§ Exercise brief:
All lines below starting at the one that holds "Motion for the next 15" and ending at the one that holds "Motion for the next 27" should be printed exactly, ends included. Pictures should not be printed, nor anything else.

** Task input follows **

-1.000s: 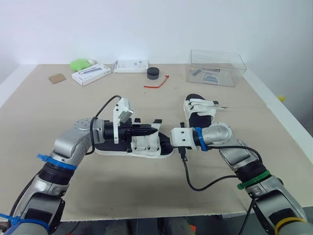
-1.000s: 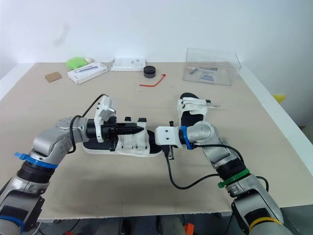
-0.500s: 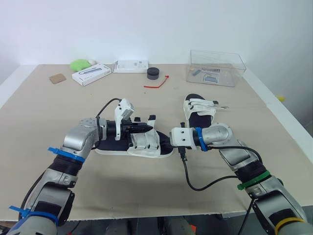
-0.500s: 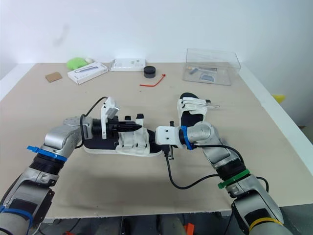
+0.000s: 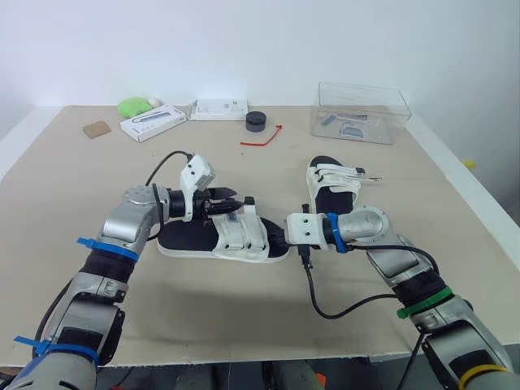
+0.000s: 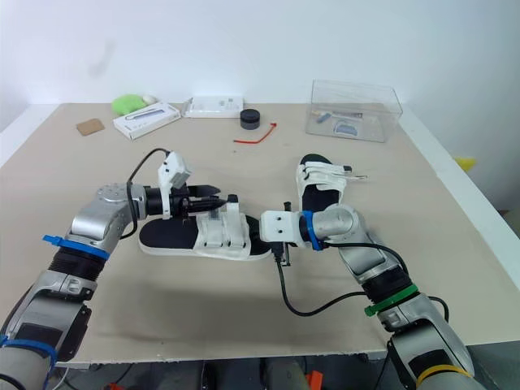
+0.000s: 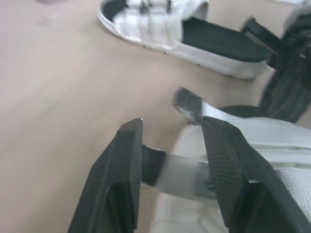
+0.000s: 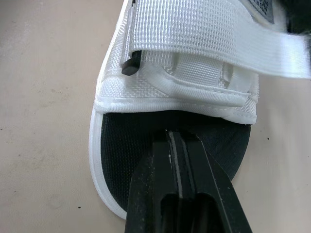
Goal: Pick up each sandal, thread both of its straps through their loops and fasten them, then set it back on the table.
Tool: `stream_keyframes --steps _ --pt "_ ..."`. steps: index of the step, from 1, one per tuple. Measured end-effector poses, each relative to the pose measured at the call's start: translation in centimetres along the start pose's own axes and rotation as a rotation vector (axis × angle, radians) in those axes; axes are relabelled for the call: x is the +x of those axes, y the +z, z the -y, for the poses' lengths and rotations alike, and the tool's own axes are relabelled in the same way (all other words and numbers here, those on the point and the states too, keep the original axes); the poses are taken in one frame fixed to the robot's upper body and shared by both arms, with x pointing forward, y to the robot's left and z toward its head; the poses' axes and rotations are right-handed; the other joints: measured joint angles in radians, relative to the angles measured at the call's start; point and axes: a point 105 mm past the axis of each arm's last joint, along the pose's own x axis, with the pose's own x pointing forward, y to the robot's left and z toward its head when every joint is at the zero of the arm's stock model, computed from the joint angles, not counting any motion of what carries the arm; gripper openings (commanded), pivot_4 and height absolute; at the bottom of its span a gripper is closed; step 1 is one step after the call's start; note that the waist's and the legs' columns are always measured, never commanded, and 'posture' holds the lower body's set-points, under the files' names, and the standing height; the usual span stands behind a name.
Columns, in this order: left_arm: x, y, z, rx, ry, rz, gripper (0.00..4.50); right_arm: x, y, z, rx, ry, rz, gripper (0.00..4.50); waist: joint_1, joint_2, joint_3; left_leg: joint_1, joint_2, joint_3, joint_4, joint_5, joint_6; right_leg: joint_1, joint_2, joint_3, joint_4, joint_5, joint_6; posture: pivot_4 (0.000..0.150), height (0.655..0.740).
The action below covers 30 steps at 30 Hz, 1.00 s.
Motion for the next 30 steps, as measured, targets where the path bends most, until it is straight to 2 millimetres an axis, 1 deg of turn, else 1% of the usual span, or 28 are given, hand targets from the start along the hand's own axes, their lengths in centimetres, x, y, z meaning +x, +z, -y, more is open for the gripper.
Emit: stream_keyframes --steps 1,3,4,5,6,7,8,9,11,12,13,14,15,16,17,18,22,26,30 --pt "0.0 0.2 -0.1 0.008 0.002 0.008 1.93 0.0 0.0 0.0 0.000 0.000 0.000 0.00 0.000 0.000 0.000 0.000 0.000 0.000 0.000 0.000 0.000 0.000 0.000 0.000 0.000 0.000 0.000 0.150 0.7400" --pt "0.0 1.5 -0.3 0.039 0.008 0.050 1.93 0.0 0.0 0.0 0.000 0.000 0.000 0.00 0.000 0.000 0.000 0.000 0.000 0.000 0.000 0.000 0.000 0.000 -0.001 0.000 0.000 0.000 0.001 0.150 0.7400" --pt "0.2 2.2 -0.2 0.039 0.000 0.080 1.93 0.0 0.0 0.0 0.001 0.000 -0.001 0.00 0.000 0.000 0.000 0.000 -0.001 0.000 0.000 0.000 0.000 0.000 -0.001 0.000 0.000 0.000 0.001 0.150 0.7400" --pt "0.7 3.2 0.5 0.043 -0.032 0.123 1.93 0.0 0.0 0.0 0.000 0.001 -0.001 0.00 0.000 0.000 0.000 0.000 -0.001 0.000 0.000 0.000 0.000 0.000 -0.001 0.000 0.000 0.000 0.001 0.150 0.7400" --pt "0.8 3.4 0.7 0.042 -0.045 0.132 1.71 0.0 0.0 0.0 0.000 0.001 -0.001 0.00 0.000 0.000 0.000 0.000 -0.001 0.000 0.000 0.000 0.000 0.000 -0.001 0.000 0.000 0.000 0.002 0.150 0.7400" --pt "1.3 3.8 1.5 0.043 -0.091 0.148 1.44 0.0 0.0 0.0 0.000 0.001 -0.001 0.00 0.000 0.000 0.000 0.000 -0.001 0.000 0.000 0.000 0.000 0.000 -0.001 0.001 0.000 0.000 0.002 0.150 0.7400" --pt "1.6 3.7 1.9 0.042 -0.116 0.146 1.11 0.0 0.0 0.0 0.000 0.001 -0.001 0.00 0.000 0.000 0.000 0.000 -0.001 0.000 0.000 0.000 0.000 0.000 -0.001 0.000 0.000 0.000 0.002 0.150 0.7400" --pt "1.9 3.5 2.5 0.033 -0.149 0.138 0.87 0.0 0.0 0.0 0.000 0.000 -0.002 0.00 0.000 0.000 0.000 0.000 -0.001 0.000 0.000 0.000 0.000 0.000 -0.001 0.000 0.000 0.000 0.002 0.150 0.7400" --pt "2.5 3.0 3.4 -0.001 -0.207 0.116 0.12 0.0 0.0 0.0 0.000 0.000 -0.002 0.00 0.000 0.000 0.000 0.000 -0.001 0.000 0.000 0.000 0.000 0.000 -0.001 0.000 0.000 0.000 0.002 0.150 0.7400" --pt "2.7 2.6 3.7 -0.024 -0.230 0.101 0.02 0.0 0.0 0.0 -0.001 0.000 -0.002 0.00 0.000 0.000 0.000 0.000 -0.002 0.000 0.000 0.000 0.000 0.001 -0.001 0.000 0.000 0.000 0.002 0.150 0.7400" --pt "3.0 1.7 3.7 -0.072 -0.248 0.064 0.02 -0.1 0.0 0.0 -0.001 -0.002 -0.002 0.00 0.000 0.000 0.000 0.000 -0.002 -0.001 0.000 0.000 0.000 0.001 -0.001 0.000 0.000 0.000 0.002 0.150 0.7400" --pt "3.0 1.2 3.6 -0.095 -0.247 0.050 0.02 -0.1 0.0 0.0 -0.001 -0.003 -0.002 0.00 -0.001 0.000 0.000 0.000 -0.002 -0.001 0.000 0.000 0.000 0.000 0.000 0.000 0.000 0.000 0.002 0.150 0.7400" --pt "3.0 1.2 3.6 -0.097 -0.247 0.049 0.02 -0.1 0.0 0.0 -0.001 -0.003 -0.002 0.00 -0.001 0.000 0.000 0.000 -0.002 -0.001 0.000 0.000 0.000 0.000 0.000 0.000 0.000 0.000 0.002 0.150 0.7400" --pt "3.2 0.5 3.1 -0.134 -0.233 0.020 0.02 -0.1 0.0 -0.1 0.002 -0.005 -0.003 0.00 0.000 0.000 0.000 0.000 -0.002 -0.002 0.000 0.000 0.000 0.000 0.000 0.000 0.000 0.000 0.002 0.150 0.7400" --pt "3.4 -0.5 1.9 -0.183 -0.184 -0.045 0.02 -0.2 -0.1 -0.1 0.007 -0.010 -0.006 0.00 0.001 -0.001 0.000 -0.001 -0.003 -0.003 0.001 0.000 0.000 0.001 -0.001 -0.002 0.000 0.000 0.002 0.150 0.7400" --pt "3.5 -0.8 1.4 -0.192 -0.167 -0.073 0.02 -0.2 -0.1 -0.1 0.008 -0.014 -0.006 0.00 0.000 0.000 0.000 -0.001 -0.004 -0.003 0.000 0.000 0.000 0.001 -0.001 -0.002 0.000 0.000 0.002 0.150 0.7400" --pt "3.4 -2.1 0.6 -0.208 -0.155 -0.161 0.02 -0.3 0.0 -0.3 0.007 -0.018 -0.007 0.00 0.000 0.000 0.000 -0.001 -0.005 -0.003 0.000 -0.001 0.001 0.001 -0.002 -0.002 0.000 -0.001 0.004 0.150 0.7400" --pt "3.1 -3.1 0.1 -0.201 -0.143 -0.195 0.02 -0.3 0.0 -0.4 0.013 -0.025 -0.009 0.00 0.000 -0.001 0.000 -0.001 -0.005 -0.004 0.000 -0.001 0.001 0.001 -0.003 -0.002 0.000 -0.002 0.004 0.150 0.7400" --pt "3.1 -2.9 0.1 -0.191 -0.163 -0.206 0.02 -0.3 0.0 -0.4 0.017 -0.033 -0.009 0.00 0.000 -0.001 0.000 -0.002 -0.006 -0.004 0.000 -0.001 0.001 0.001 -0.003 -0.002 0.000 -0.002 0.004 0.150 0.7400"
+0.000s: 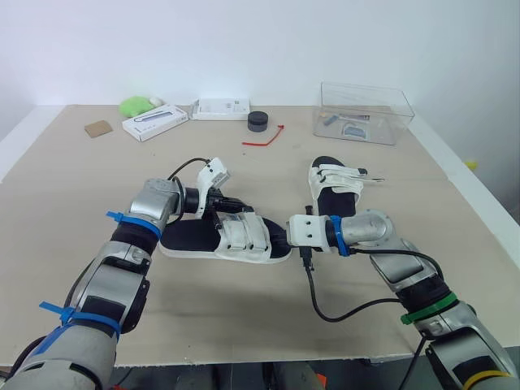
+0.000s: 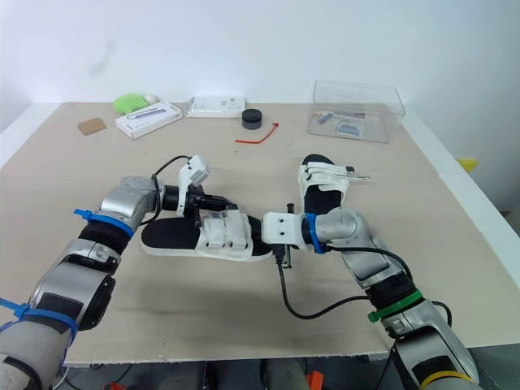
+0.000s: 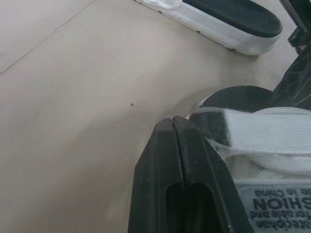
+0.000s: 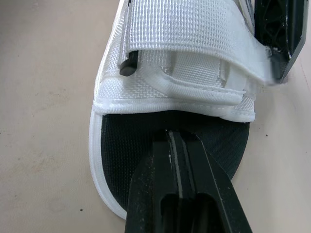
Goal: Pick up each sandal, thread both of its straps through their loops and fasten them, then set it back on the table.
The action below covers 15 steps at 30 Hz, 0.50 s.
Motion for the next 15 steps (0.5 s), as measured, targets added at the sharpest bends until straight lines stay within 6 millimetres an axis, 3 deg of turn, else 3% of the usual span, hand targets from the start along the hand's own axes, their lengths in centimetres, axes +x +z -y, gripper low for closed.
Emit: stream_keyframes --steps 5,9,12,15 --pt "0.1 0.0 -0.3 0.016 0.010 -0.010 0.02 0.0 0.0 0.0 0.003 -0.003 -0.001 0.00 0.000 0.000 0.000 0.000 0.000 0.000 0.000 0.000 0.000 0.000 0.000 0.000 0.000 0.000 0.000 0.150 0.7400" --pt "-1.1 0.8 -2.5 0.031 0.154 0.043 0.02 0.0 0.0 0.0 0.005 -0.008 0.000 0.00 0.000 0.000 0.000 0.000 0.000 -0.001 0.000 0.000 0.000 0.000 0.000 0.000 0.000 0.000 0.000 0.150 0.7400" --pt "-4.9 3.7 -5.4 0.091 0.376 0.154 0.02 -0.2 -0.1 0.0 0.016 -0.019 0.008 0.00 0.000 -0.002 0.001 -0.002 0.000 -0.001 0.000 0.000 0.000 -0.002 -0.001 0.000 0.000 0.001 0.001 0.150 0.7400" --pt "-7.5 5.5 -5.9 0.162 0.452 0.219 0.02 -1.1 -0.5 0.2 0.079 -0.052 0.037 0.00 0.005 -0.001 0.001 -0.004 -0.002 -0.002 0.000 0.000 0.000 -0.002 -0.006 -0.003 0.000 0.001 0.001 0.150 0.7400"
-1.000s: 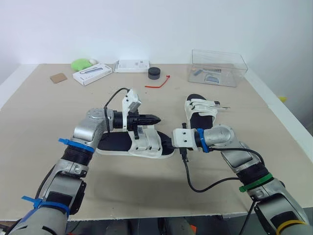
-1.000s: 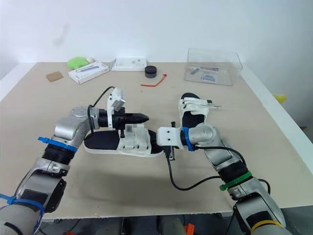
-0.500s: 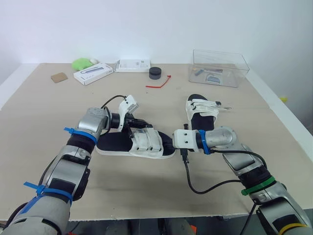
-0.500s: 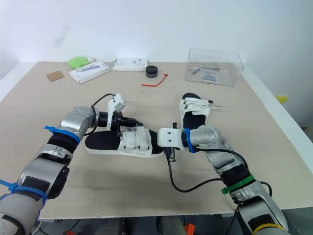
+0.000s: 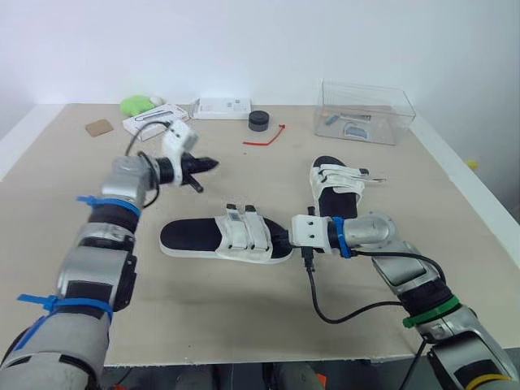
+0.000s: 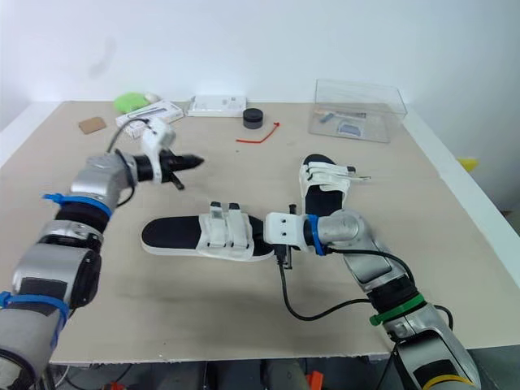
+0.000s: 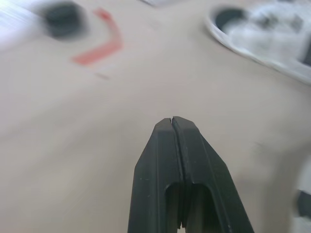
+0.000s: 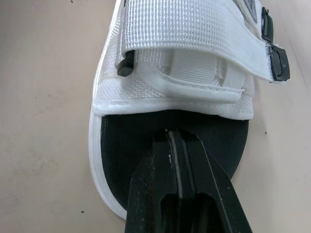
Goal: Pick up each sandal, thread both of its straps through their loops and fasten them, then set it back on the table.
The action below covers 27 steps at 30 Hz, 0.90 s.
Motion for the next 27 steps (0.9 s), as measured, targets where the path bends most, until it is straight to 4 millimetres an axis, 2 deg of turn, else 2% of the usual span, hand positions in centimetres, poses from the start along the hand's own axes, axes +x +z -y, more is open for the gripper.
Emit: stream_keyframes --steps 1,4,5,6,7,8,9,10,13,14,15,17,20,21,24,27 --pt "-0.5 0.1 -0.2 0.014 0.011 0.009 0.02 -0.3 -0.1 0.0 0.036 -0.009 0.011 0.00 0.000 0.000 0.000 -0.001 -0.001 0.000 0.000 0.000 0.000 0.000 -0.001 0.000 0.000 0.001 -0.001 0.150 0.7400" --pt "-2.1 0.1 -0.3 0.053 0.041 0.046 0.72 -2.3 -1.4 0.4 0.192 -0.060 0.025 0.94 0.000 0.001 0.000 -0.006 -0.004 0.001 0.001 -0.001 0.002 -0.004 -0.010 0.000 0.000 0.002 -0.001 0.150 0.7400" --pt "-3.3 -1.1 -0.3 0.050 0.069 0.032 1.28 -4.0 -2.1 0.8 0.270 -0.105 0.032 1.43 0.000 0.001 0.000 -0.010 -0.004 0.001 0.002 -0.002 0.003 -0.007 -0.012 -0.001 0.000 0.002 0.000 0.150 0.7400" --pt "-4.1 -2.2 -0.2 0.034 0.084 0.012 1.38 -5.2 -2.8 0.9 0.316 -0.134 0.022 1.54 -0.001 0.001 0.001 -0.012 -0.004 0.000 0.003 -0.004 0.004 -0.008 -0.013 -0.004 0.000 0.002 -0.001 0.150 0.7400" --pt "-4.8 -3.4 0.2 0.018 0.093 -0.007 1.82 -6.2 -3.2 0.9 0.351 -0.156 0.033 2.12 -0.001 0.001 0.001 -0.014 -0.003 -0.001 0.003 -0.006 0.004 -0.010 -0.014 -0.007 -0.001 0.002 -0.002 0.150 0.7400" --pt "-4.9 -3.8 0.5 0.008 0.093 -0.017 2.25 -6.5 -3.2 0.9 0.362 -0.159 0.040 2.47 0.000 0.001 0.001 -0.015 -0.003 -0.002 0.004 -0.007 0.004 -0.010 -0.014 -0.009 -0.001 0.001 -0.002 0.150 0.7400" --pt "-5.2 -4.2 1.1 0.005 0.091 -0.021 2.58 -6.7 -3.0 0.9 0.363 -0.161 0.059 2.85 0.000 0.002 0.002 -0.017 -0.002 -0.003 0.004 -0.007 0.004 -0.011 -0.014 -0.011 -0.003 0.001 -0.003 0.150 0.7400" --pt "-5.5 -3.9 2.4 0.018 0.063 -0.001 3.12 -6.9 -2.8 0.6 0.367 -0.160 0.081 3.43 0.000 0.002 0.002 -0.017 -0.002 -0.004 0.003 -0.008 0.003 -0.011 -0.014 -0.012 -0.004 0.001 -0.004 0.150 0.7400" --pt "-6.1 -3.2 4.0 0.067 0.012 0.026 4.27 -6.9 -2.4 0.3 0.376 -0.142 0.113 4.50 0.000 0.005 0.004 -0.018 -0.002 -0.007 0.003 -0.009 0.003 -0.010 -0.014 -0.014 -0.005 0.000 -0.005 0.150 0.7400" --pt "-6.5 -2.9 4.9 0.103 -0.030 0.026 4.41 -6.9 -2.0 0.2 0.383 -0.133 0.136 4.50 0.000 0.006 0.005 -0.018 -0.002 -0.007 0.003 -0.008 0.003 -0.010 -0.014 -0.014 -0.005 0.000 -0.005 0.150 0.7400" --pt "-6.6 -2.9 5.0 0.107 -0.036 0.025 4.41 -6.9 -2.0 0.2 0.384 -0.131 0.138 4.50 -0.001 0.007 0.005 -0.018 -0.002 -0.007 0.003 -0.008 0.003 -0.010 -0.014 -0.014 -0.005 0.000 -0.005 0.150 0.7400" --pt "-6.9 -2.6 6.8 0.169 -0.151 -0.001 4.41 -6.9 -1.3 0.3 0.391 -0.119 0.196 4.50 -0.001 0.009 0.007 -0.016 -0.002 -0.009 0.004 -0.008 0.003 -0.007 -0.013 -0.017 -0.005 0.000 -0.005 0.150 0.7400" --pt "-6.8 -2.7 8.0 0.212 -0.231 -0.019 4.41 -7.1 -0.6 0.5 0.391 -0.112 0.242 4.50 -0.001 0.010 0.007 -0.016 -0.002 -0.010 0.005 -0.008 0.003 -0.006 -0.012 -0.018 -0.005 0.000 -0.005 0.150 0.7400" --pt "-7.0 -3.2 8.8 0.247 -0.295 -0.047 4.41 -7.3 -0.1 0.6 0.389 -0.107 0.273 4.50 -0.001 0.011 0.008 -0.016 -0.002 -0.010 0.005 -0.008 0.003 -0.006 -0.011 -0.019 -0.005 0.000 -0.005 0.150 0.7400" --pt "-7.1 -4.3 9.5 0.295 -0.364 -0.090 4.41 -7.7 0.4 0.6 0.388 -0.095 0.304 4.50 -0.001 0.011 0.008 -0.016 -0.002 -0.011 0.005 -0.008 0.003 -0.006 -0.010 -0.019 -0.005 0.000 -0.005 0.150 0.7400" --pt "-7.0 -5.9 9.6 0.350 -0.413 -0.145 4.41 -8.1 1.4 0.2 0.389 -0.067 0.349 4.50 0.000 0.011 0.008 -0.016 -0.002 -0.011 0.005 -0.008 0.003 -0.006 -0.009 -0.020 -0.005 0.000 -0.005 0.150 0.7400"
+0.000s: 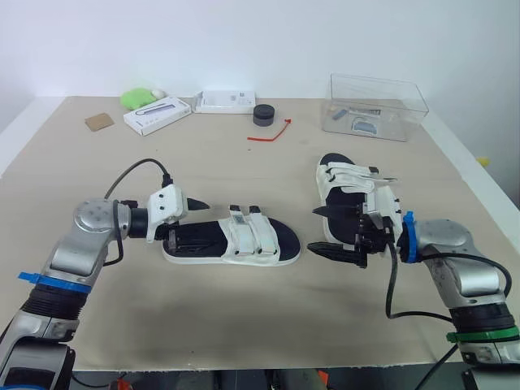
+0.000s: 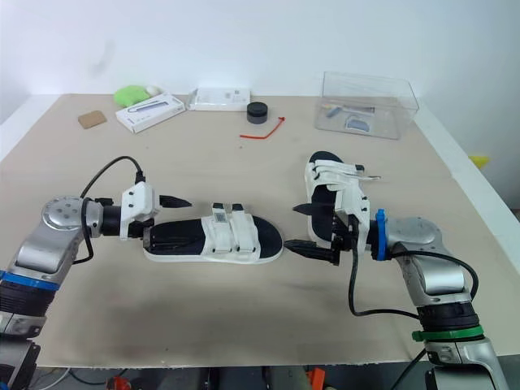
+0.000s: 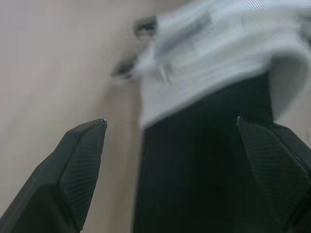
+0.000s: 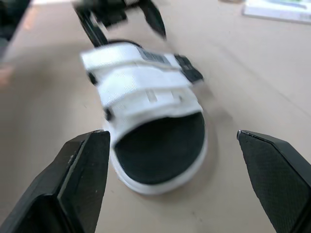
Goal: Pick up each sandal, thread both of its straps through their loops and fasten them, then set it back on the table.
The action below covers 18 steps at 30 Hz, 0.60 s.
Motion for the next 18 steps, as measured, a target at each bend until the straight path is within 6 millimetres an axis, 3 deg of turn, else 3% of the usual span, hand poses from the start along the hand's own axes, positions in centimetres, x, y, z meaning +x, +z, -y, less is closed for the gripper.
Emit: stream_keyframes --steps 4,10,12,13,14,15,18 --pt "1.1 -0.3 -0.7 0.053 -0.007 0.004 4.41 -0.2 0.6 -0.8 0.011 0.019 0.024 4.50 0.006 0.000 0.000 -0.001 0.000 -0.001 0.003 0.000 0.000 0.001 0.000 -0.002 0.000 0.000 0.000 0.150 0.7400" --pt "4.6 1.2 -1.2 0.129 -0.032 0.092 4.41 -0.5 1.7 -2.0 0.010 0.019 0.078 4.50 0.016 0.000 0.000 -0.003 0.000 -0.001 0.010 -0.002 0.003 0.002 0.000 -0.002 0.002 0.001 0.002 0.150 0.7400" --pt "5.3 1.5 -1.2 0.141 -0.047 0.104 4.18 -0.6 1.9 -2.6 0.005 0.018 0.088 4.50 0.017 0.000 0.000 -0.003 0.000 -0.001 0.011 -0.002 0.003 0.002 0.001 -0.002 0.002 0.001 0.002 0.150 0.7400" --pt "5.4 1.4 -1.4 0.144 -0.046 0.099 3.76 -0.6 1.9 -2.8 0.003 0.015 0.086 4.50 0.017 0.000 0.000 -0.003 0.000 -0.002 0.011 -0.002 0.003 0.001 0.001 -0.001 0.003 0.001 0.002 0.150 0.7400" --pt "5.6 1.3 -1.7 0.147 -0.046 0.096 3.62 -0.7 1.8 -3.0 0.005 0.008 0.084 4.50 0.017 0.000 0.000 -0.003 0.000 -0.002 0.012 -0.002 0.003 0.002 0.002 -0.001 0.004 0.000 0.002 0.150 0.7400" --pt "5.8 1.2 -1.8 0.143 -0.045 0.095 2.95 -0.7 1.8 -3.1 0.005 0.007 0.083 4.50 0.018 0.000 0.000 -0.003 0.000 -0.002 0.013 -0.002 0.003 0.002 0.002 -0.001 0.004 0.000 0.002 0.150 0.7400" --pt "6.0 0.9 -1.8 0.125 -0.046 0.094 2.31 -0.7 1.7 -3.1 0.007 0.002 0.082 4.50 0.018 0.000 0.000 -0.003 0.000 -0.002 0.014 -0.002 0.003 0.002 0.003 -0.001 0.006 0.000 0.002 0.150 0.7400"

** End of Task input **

§ Result for this task:
Motion for the next 15 steps (0.5 s), as measured, targets added at the sharpest bends until straight lines stay within 6 millimetres an axis, 3 deg of turn, else 3% of the usual span, hand targets from the start along the hand's own axes, their lengths in centimetres, axes +x +z -y, gripper low for closed.
Emit: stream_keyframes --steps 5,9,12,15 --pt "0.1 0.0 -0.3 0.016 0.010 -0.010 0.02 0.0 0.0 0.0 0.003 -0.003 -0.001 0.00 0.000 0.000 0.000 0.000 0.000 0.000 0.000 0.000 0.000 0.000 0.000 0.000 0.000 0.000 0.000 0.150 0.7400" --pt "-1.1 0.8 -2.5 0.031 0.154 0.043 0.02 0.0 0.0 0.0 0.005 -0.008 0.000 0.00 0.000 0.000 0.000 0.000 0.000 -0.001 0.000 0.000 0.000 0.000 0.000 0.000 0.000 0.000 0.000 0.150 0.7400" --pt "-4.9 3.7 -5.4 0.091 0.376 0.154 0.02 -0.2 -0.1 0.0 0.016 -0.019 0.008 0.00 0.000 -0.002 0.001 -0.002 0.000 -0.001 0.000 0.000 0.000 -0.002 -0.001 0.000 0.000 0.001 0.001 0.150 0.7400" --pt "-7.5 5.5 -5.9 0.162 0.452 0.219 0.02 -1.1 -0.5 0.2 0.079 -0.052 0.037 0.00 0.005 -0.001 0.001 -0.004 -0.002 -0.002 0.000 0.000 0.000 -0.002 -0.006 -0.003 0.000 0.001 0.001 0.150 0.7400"
-1.000s: 
-1.000s: 
-0.500s: 
-0.500s: 
+0.000s: 
+0.000s: 
+0.000s: 
+0.000s: 
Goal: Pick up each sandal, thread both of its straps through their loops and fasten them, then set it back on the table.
The action below covers 27 steps at 30 Hz, 0.90 s.
Motion for the next 27 steps (0.9 s), as measured, targets where the path bends most, until it is straight to 4 millimetres an axis, 2 deg of turn, else 2% of the usual span, hand positions in centimetres, poses from the start along the hand's own axes, axes +x +z -y, more is open for the gripper.

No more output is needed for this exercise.